The Mormyrid has developed a special organ which establishes an electric
field and monitors that field for any creatures traversing it. This
fish possesses a cerebellum that covers the entire back of its brain
in a thick layer reminiscent of the neocortex of mammals. The
Mormyrids have a spectacularly different sort of brain, and yet in
the most fundamental biological sense they are far more closely
related to us than any intelligent extraterrestrial beings.
The brains of extraterrestrials will probably have several or many
components slowly accreted by evolution, as ours have.
There may still be a tension among their components as among
ours, although the hallmark of a successful, long-lived
civilization may be the ability to achieve a lasting peace among
the several brain components. They almost certainly will have
significantly extended their intelligence extrasomatically, by
employing intelligent machines. But I think it highly probable that
our brains and machines and their brains and machines will
ultimately understand one another very well.
The practical benefits as well as the philosophical insights likely
to accrue from the receipt of a long message from an advanced
civilization are immense. But how great the benefits and how fast we
can assimilate them depend on the details of the message contents,
about which it is difficult to make reliable predictions.

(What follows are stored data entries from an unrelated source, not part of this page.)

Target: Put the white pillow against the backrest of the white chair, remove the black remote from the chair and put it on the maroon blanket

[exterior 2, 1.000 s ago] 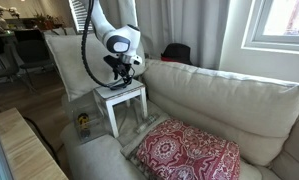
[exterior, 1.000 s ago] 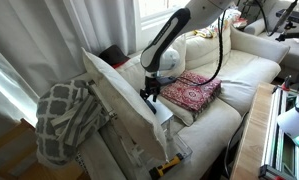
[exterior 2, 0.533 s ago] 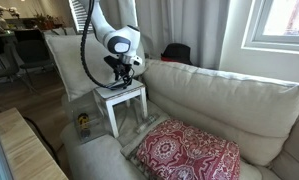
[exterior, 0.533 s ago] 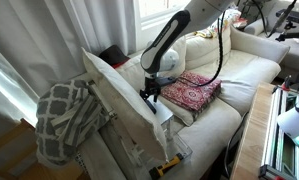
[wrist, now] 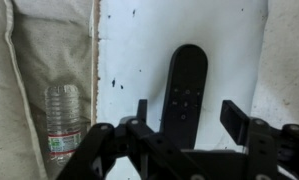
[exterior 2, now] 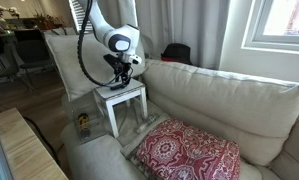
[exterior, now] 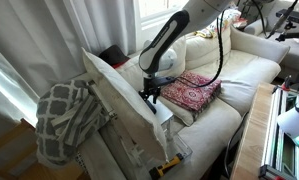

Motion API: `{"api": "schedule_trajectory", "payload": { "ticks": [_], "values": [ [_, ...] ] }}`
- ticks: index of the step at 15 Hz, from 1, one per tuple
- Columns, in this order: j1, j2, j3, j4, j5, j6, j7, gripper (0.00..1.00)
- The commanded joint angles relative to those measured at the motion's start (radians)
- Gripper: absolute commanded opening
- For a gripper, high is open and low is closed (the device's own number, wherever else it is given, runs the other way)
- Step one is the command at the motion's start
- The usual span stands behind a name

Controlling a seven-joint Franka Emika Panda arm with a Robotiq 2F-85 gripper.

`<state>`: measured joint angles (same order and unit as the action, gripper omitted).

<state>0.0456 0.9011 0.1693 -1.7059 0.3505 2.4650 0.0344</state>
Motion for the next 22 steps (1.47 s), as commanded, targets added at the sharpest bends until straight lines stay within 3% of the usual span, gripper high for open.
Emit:
{"api": "schedule_trajectory", "payload": {
  "ticks": [1,3,5,7,8,9,10,12,14,15,18,22],
  "values": [
    [0.029,0.026,-0.029,0.043,-0.033,-0.049,0.072,0.82],
    [0.033,0.031,-0.034,0.051,-0.033,-0.063,0.091,0.92],
    [0.038,0.036,-0.04,0.058,-0.032,-0.075,0.109,0.85],
    [0.039,0.04,-0.042,0.063,-0.031,-0.082,0.122,0.73],
    [0.04,0.043,-0.045,0.067,-0.031,-0.087,0.13,0.57],
    [0.04,0.045,-0.046,0.07,-0.031,-0.092,0.135,0.51],
    [0.044,0.046,-0.05,0.073,-0.033,-0.099,0.148,0.51],
    [0.044,0.047,-0.053,0.081,-0.034,-0.114,0.154,0.34],
    [0.044,0.051,-0.055,0.089,-0.033,-0.127,0.163,0.25],
    [0.045,0.052,-0.056,0.093,-0.033,-0.136,0.166,0.26],
    [0.04,0.044,-0.055,0.088,-0.028,-0.154,0.168,0.17],
    [0.034,-0.065,-0.081,-0.045,-0.036,-0.115,0.163,0.17]
  ]
}}
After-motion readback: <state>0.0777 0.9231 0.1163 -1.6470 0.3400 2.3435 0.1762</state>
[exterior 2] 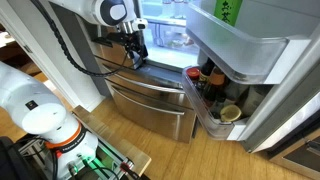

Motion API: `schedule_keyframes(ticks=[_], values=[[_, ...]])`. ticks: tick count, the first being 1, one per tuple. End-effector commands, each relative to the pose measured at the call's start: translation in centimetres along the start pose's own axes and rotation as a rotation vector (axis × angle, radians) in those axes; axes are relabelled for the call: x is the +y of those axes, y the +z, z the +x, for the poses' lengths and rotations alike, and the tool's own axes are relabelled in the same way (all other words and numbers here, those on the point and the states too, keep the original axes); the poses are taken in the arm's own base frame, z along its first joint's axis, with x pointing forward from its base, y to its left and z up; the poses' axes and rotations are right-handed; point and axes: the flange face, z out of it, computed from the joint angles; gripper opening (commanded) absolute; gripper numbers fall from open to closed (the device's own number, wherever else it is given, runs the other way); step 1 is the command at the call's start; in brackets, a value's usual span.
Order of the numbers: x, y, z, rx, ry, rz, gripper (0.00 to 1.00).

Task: Remove the green bottle from the fridge

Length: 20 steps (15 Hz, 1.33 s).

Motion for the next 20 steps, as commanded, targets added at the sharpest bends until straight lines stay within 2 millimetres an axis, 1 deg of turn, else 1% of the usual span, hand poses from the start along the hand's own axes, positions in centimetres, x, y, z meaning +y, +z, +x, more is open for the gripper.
schedule_keyframes(ticks=[1, 12, 14, 16, 20], values=[[0.0, 0.0, 0.0, -0.002, 0.0, 0.0, 1.0], [0.0, 0.0, 0.0, -0.002, 0.0, 0.0, 1.0], [1.1, -0.3, 0.3, 0.009, 0.046, -0.028, 1.0], [2.6, -1.0, 0.2, 0.026, 0.099, -0.056, 1.0], [6.1, -3.5, 0.1, 0.082, 0.198, -0.118, 1.0]])
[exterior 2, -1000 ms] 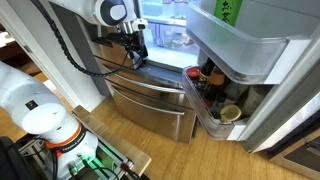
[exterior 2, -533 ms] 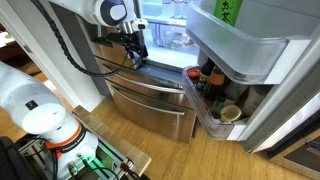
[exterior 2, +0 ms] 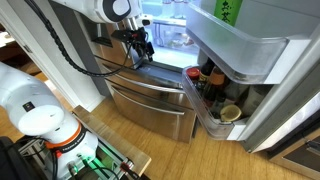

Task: Remove the green bottle from the fridge

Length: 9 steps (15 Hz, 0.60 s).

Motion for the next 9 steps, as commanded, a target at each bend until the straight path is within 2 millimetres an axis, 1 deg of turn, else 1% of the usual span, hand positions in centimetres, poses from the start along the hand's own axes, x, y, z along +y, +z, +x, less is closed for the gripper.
schedule_keyframes(ticks=[1, 4, 5, 7, 9], values=[[3.2, -2.2, -0.2, 0.048, 0.093, -0.051, 1.0], [5.0, -3.7, -0.2, 0.086, 0.134, -0.066, 1.0], [4.2, -2.9, 0.4, 0.07, 0.105, -0.044, 1.0], [4.8, -3.7, 0.3, 0.087, 0.119, -0.047, 1.0], [4.9, -3.9, 0.3, 0.091, 0.121, -0.047, 1.0]])
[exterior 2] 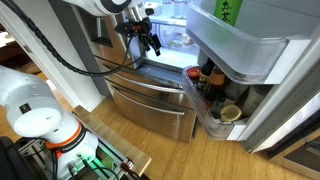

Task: Remove the green bottle from the fridge

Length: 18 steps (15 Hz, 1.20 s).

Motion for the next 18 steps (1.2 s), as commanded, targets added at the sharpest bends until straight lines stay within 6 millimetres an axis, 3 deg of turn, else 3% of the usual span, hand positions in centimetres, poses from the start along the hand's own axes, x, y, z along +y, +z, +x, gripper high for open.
schedule_keyframes(ticks=[1, 11, 18], values=[[0.0, -0.1, 0.0, -0.001, 0.0, 0.0, 1.0], [0.6, -0.7, 0.6, 0.017, 0.028, -0.022, 1.0], [5.8, -8.2, 4.7, 0.227, 0.206, -0.121, 1.0]])
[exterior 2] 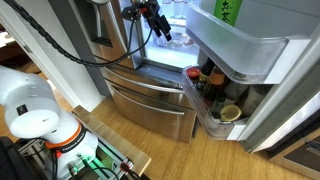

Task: Remove the green bottle from the fridge

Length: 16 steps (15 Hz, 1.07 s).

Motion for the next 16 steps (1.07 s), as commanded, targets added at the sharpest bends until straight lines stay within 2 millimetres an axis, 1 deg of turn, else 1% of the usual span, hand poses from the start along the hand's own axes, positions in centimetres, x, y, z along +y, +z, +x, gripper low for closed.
schedule_keyframes(ticks=[1, 3, 4, 6, 9, 12, 14, 16], values=[[2.5, -3.2, 2.4, 0.108, 0.108, -0.071, 1.0], [3.3, -4.9, 3.2, 0.146, 0.167, -0.098, 1.0], [3.5, -5.8, 3.5, 0.159, 0.191, -0.111, 1.0], [3.6, -6.9, 3.8, 0.181, 0.223, -0.131, 1.0], [3.9, -8.7, 3.9, 0.217, 0.26, -0.182, 1.0], [4.6, -11.1, 3.7, 0.27, 0.297, -0.258, 1.0], [5.5, -12.3, 3.6, 0.314, 0.325, -0.305, 1.0], [6.5, -12.9, 3.7, 0.354, 0.329, -0.329, 1.0]])
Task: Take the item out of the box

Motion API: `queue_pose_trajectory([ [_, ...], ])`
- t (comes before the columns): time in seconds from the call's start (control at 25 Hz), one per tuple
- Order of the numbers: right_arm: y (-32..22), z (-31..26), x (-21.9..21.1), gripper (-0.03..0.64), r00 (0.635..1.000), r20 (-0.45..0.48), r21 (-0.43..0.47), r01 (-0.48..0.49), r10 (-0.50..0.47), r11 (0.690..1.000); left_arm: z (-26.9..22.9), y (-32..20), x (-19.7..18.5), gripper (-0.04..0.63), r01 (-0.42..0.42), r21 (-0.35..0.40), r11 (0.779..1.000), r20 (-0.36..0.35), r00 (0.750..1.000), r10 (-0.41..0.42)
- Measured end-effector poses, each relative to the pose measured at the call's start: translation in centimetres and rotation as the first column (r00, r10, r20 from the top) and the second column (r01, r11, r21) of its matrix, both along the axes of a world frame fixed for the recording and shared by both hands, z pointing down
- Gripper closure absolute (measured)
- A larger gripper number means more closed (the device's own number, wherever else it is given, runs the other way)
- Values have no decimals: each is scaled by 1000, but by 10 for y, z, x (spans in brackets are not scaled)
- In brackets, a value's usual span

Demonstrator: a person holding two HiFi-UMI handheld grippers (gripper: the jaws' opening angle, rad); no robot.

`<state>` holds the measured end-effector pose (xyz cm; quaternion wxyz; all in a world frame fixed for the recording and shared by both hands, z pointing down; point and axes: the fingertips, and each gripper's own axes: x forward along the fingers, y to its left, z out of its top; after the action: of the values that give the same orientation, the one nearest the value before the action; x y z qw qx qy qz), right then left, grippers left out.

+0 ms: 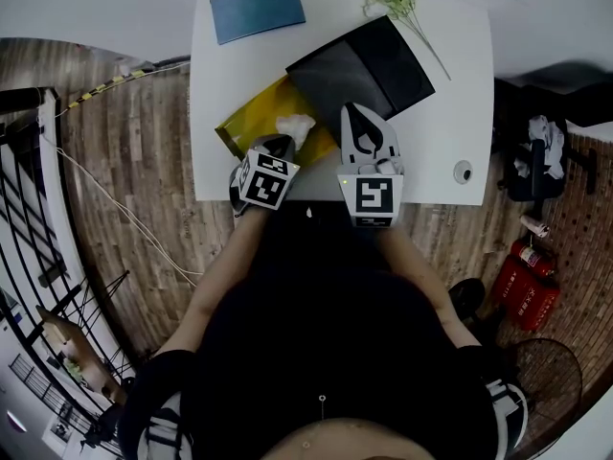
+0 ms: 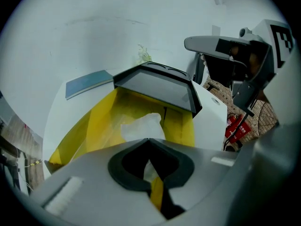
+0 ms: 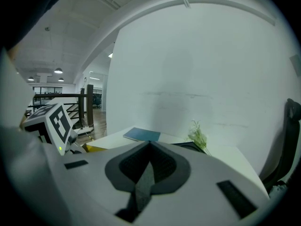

One
consequence, however, seems clear; the receipt of a message from an.
advanced civilization will show that there are advanced
civilizations, that there are methods of avoiding the
self-destruction that seems so real a danger of our present
technological adolescence.
Thus the receipt of an interstellar
message would provide a very practical benefit that in mathematics
is called the existence theorem-in this case the demonstration that
it is possible for societies to live and prosper with advanced
technology. Finding a solution to a problem is helped enormously by
the certain knowledge that a solution exists. This is one of many
curious connections between the existence, of intelligent life
elsewhere and the existence of intelligent life on Earth.
While more rather than less knowledge and intelligence seems so
clearly the only way out of our present difficulties and the only
aperture to a significant future for mankind (or indeed to any
future at all), this is not a view always adopted in practice.
Governments often lose sight of the difference between
short-term and long-term benefits. The most important
practical benefits have come about from the most unlikely and
apparently impractical scientific advances. Radio is today not
only the prime channel in the search for extraterrestrial
intelligence, it is the means by which emergencies are
responded to, news is transmitted, telephone calls relayed and
global entertainment aired. Yet radio came about because a
Scottish physicist, James Clerk Maxwell, invented a term, which
he called the displacement current, in a set of partial
differential equations now known as Maxwell’s equations. He
proposed the displacement current essentially because the
equations were aesthetically-more appealing with it than without it.
The universe is intricate and elegant. We wrest secrets from nature
by the most unlikely routes. Societies will, of course, wish to
exercise prudence in deciding which technologies-that is, which
applications of science-are to be pursued and which not. But without
funding basic research, without supporting the acquisition of
knowledge for its own sake, our options become dangerously limited.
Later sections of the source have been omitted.